Lo stregone King Krule e il suo antidoto contro i tormentoni
Quattro brani, per un totale di undici minuti tra vocalizzi spettrali, chitarre distorte, assoli di sax che spuntano da nebbie di fantasmi. Lo stregone King Krule è tornato per offrirci il suo antidoto contro i tormentoni. L’Ep “Shhhhhhh!”, appena pubblicato, è una boccata d’aria fresca che arriva nel bel mezzo dell’anticiclone. No, non quello che sta infuocando l’Italia in questi giorni, ma quello delle hit estive che hanno già monopolizzato le classifiche. Archy Ivan Marshall, questo il vero nome del 29enne cantautore di Southwark, arriva per spazzarlo via: basta solo avere voglia di immergersi nell’ascolto delle quattro tracce pubblicate sulle piattaforme, già contenute nei flexi-disc che l’artista aveva venduto durante i concerti del tour dello scorso anno (chi lo aveva acquistato, ora se lo rivende su Discogs, sito per appassionati e collezionisti di vinili, alla modica - si fa per dire - cifra di 1000 sterline).
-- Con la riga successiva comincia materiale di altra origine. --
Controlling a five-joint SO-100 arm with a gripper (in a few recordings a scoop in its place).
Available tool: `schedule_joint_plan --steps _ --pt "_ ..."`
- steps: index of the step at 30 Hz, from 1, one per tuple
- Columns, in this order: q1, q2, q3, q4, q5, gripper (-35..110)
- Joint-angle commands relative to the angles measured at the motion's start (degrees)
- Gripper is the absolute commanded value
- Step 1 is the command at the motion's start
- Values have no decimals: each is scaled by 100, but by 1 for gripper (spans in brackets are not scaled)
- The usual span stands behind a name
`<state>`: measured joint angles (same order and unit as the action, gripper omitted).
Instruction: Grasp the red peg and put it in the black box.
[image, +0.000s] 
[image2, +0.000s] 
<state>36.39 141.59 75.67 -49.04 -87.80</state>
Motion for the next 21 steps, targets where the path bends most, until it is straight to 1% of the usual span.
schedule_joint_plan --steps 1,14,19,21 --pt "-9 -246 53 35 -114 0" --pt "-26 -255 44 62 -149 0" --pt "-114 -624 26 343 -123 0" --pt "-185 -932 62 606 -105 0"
Si parte con l’industrial di “Achtung!”, titolo non proprio rassicurante, poi si prosegue con il punk rock di “Time for slurp”, con la spettrale bossa nova lo-fi di “Whaleshark” e si arriva al jazz psichedelico di “It’s all soup now”. L’Ep arriva a un anno di distanza dall’ultimo album del musicista, “Space heavy”, che ha consacrato King Krule come uno dei cantautori più originali e interessanti della sua generazione. Rappresenta una sorta di anticipazione di quello che potrebbe essere il prossimo lavoro dell’artista: la barca nella quale nel videoclip di “Time for slurp” - girato in bianco e nero e diretto da Josh Renaut - Marshall e i suoi compagni di band, il sassofonista Ignacio Salvadores e il batterista George Bass, si addentrano in una palude sembra essere una metafora. Un invito a un viaggio tutto da scoprire, oltre le Colonne d’Ercole del pop, verso chissà quali lidi, quali dimensioni.
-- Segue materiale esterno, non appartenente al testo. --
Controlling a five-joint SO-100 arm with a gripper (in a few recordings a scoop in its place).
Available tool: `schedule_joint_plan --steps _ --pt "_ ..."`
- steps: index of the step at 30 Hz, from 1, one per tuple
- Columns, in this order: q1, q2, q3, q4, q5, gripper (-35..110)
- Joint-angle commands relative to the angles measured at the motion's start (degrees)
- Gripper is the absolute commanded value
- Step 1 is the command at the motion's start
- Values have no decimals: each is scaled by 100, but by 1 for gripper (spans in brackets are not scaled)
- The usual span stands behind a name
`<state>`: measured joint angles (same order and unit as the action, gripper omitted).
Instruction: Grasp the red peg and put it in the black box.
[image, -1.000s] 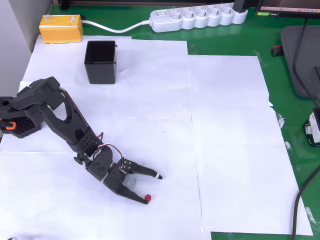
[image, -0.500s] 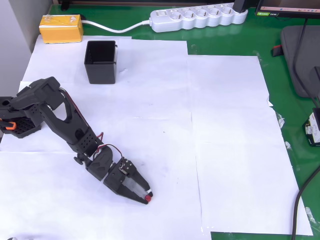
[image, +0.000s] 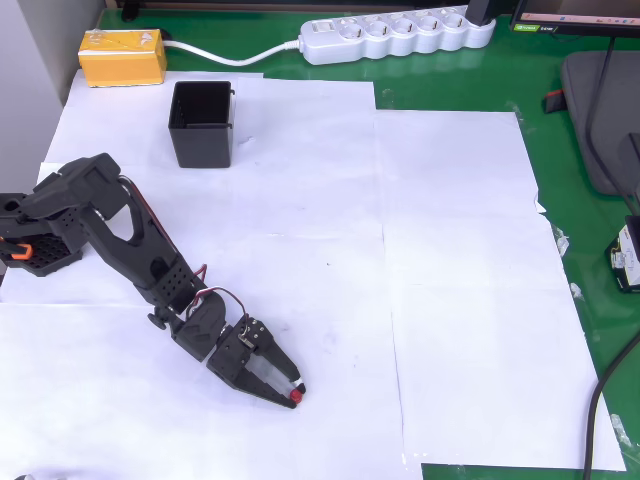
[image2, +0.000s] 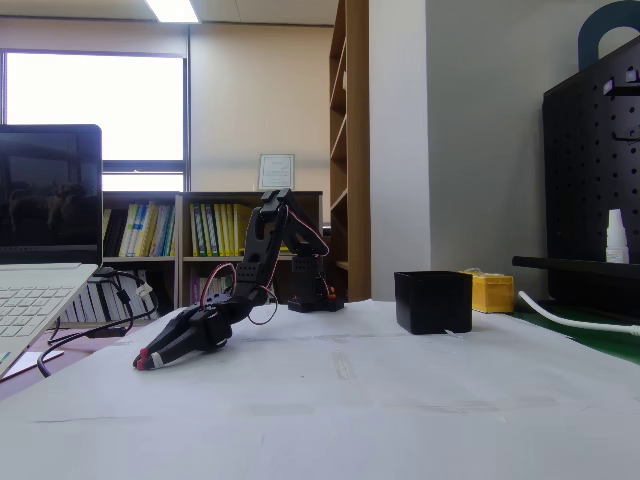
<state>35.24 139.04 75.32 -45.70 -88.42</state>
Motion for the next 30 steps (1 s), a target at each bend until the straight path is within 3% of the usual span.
schedule_joint_plan --steps 1,9,19,24,30 --pt "-114 -853 141 466 -44 0" --pt "-686 -2092 905 1942 -343 0" --pt "-1283 -3041 3208 6073 -79 0" --pt "-1512 -3094 4781 8868 334 0" --pt "-1986 -3041 5924 10942 923 0"
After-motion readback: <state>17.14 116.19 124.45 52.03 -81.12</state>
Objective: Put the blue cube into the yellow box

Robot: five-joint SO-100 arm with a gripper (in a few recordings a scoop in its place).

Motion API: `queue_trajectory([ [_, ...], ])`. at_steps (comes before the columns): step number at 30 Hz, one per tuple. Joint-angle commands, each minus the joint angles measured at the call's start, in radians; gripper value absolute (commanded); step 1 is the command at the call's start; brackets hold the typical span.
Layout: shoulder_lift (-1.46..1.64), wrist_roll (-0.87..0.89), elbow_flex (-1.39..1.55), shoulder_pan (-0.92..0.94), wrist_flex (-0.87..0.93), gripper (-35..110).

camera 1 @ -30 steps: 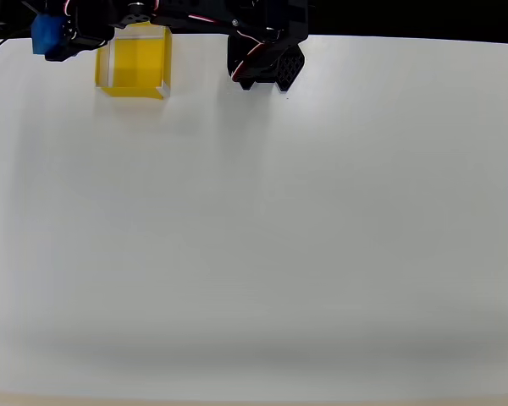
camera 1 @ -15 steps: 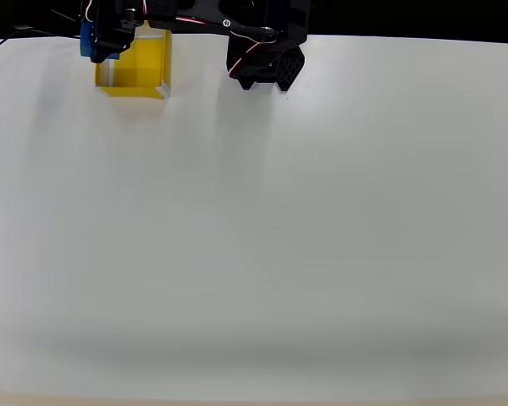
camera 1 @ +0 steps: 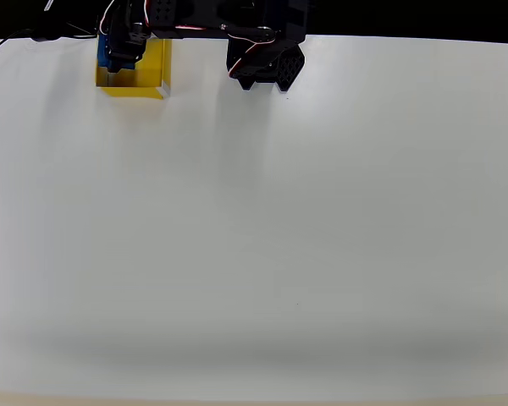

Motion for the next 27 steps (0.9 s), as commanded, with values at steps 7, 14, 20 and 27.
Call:
queue_trajectory([
  [7, 0.051, 0.000, 0.110, 0.029, -0.077, 12],
  [14, 0.052, -0.054, 0.160, 0.032, -0.094, 21],
  [20, 0.051, -0.049, 0.166, 0.048, -0.095, 39],
  [27, 0.057, -0.058, 0.135, 0.055, -0.057, 46],
])
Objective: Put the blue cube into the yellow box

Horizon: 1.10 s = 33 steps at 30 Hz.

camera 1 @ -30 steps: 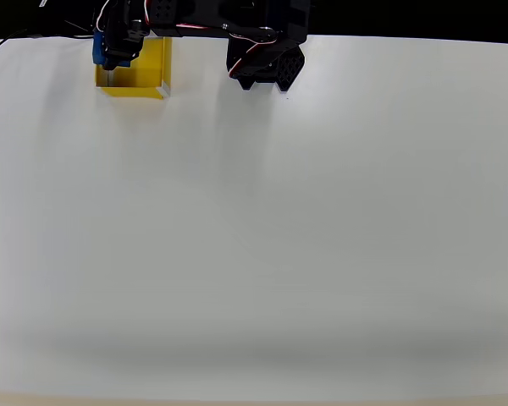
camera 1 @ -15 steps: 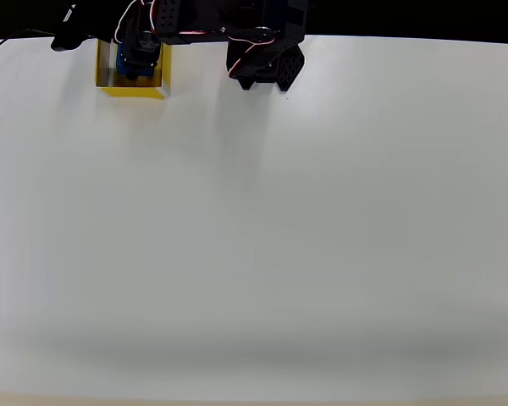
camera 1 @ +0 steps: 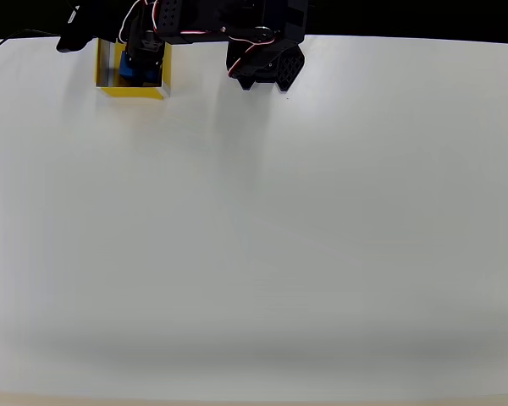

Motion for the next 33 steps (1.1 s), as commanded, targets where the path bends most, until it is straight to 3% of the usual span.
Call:
queue_trajectory([
  [1, 0.058, -0.018, -0.071, 0.020, 0.035, 47],
  [15, 0.133, -0.049, -0.474, 0.017, 0.288, 49],
  [21, 0.222, -0.038, -0.617, -0.035, 0.308, 48],
  [26, 0.348, -0.025, -0.620, -0.216, 0.319, 48],
  [33, 0.480, 0.012, -0.614, -0.664, 0.376, 48],
])
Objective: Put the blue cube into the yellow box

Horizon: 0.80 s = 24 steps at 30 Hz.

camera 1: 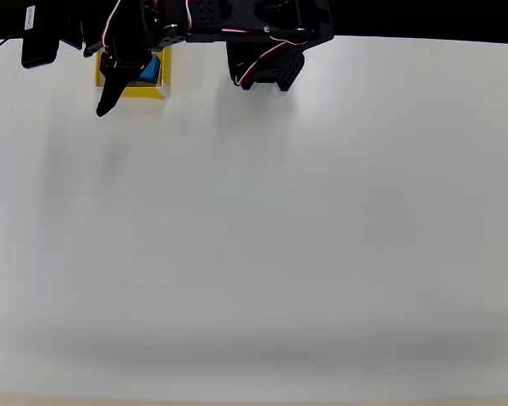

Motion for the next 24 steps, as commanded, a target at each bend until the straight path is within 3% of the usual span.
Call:
queue_trajectory([
  [1, 0.120, 0.014, -0.103, -0.284, 0.023, 48],
  [7, 0.184, 0.021, -0.023, -0.657, 0.058, 44],
  [13, 0.379, -0.006, 0.295, -0.942, -0.009, 37],
  [24, 0.807, -0.049, 0.934, -1.190, -0.123, 24],
])
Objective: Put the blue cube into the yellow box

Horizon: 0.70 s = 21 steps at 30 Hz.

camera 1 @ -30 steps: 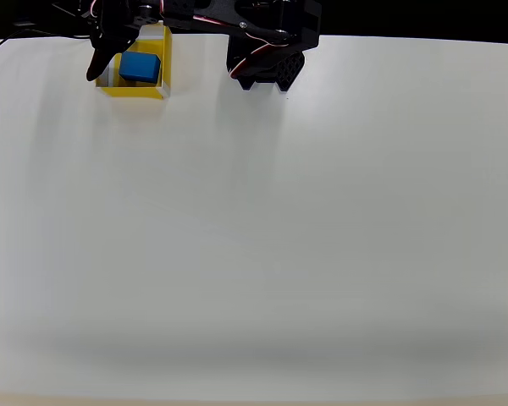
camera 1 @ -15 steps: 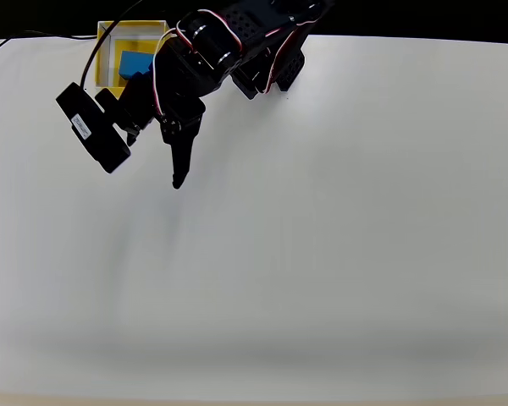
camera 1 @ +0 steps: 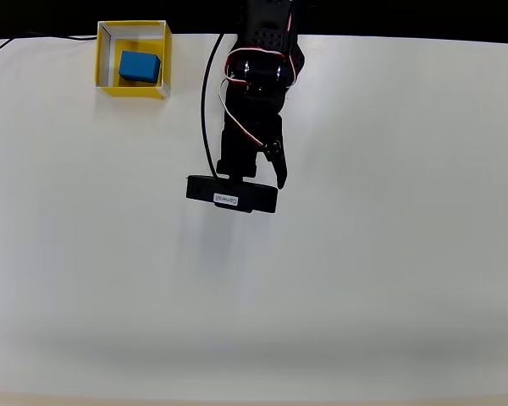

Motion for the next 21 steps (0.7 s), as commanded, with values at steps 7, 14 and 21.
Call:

Potrebbe volerci un po’, per ascoltare dopo l’Ep “Shhhhhhh!” nuova musica da parte di King Krule. Del resto, il musicista - che con quel suono unico e imperfetto, specchio della noia e del malessere della gioventù britannica, si è sempre posto come un’antitesi delle popstar della sua generazione e per questo è stato osannato dalla critica, ritagliandosi un grosso seguito di nicchia: su Reddit quella dedicata a lui è una delle più grandi community sulla piattaforma - si è sempre preso i suoi spazi e i suoi tempi, tra un disco e l’altro. Tra “The OOZ” del 2017 e il successivo “Man alive!” del 2020 passarono tre anni e trentasei messi trascorsero anche tra l’uscita dello stesso “Man alive!” e il successivo “Space heavy”.
In un’intervista al The Creative Independent ha detto, criptico ed enigmatico com’è: “Voglio avere meno note e più spazi. Spazi, non silenzio. Lo spazio è risonante. Io voglio godermi quella risonanza, sentirla crescere, poi il suono successivo può arrivare”. E a Clash ha ribadito: “Non posso compromettere la mia arte per il capitale. Sento che c’è un limite che non voglio superare e che non supererò. Penso sia piuttosto importante non diventare un qualcosa di grottesco per le persone che ti rispettano”. Più King Krule per tutti, grazie.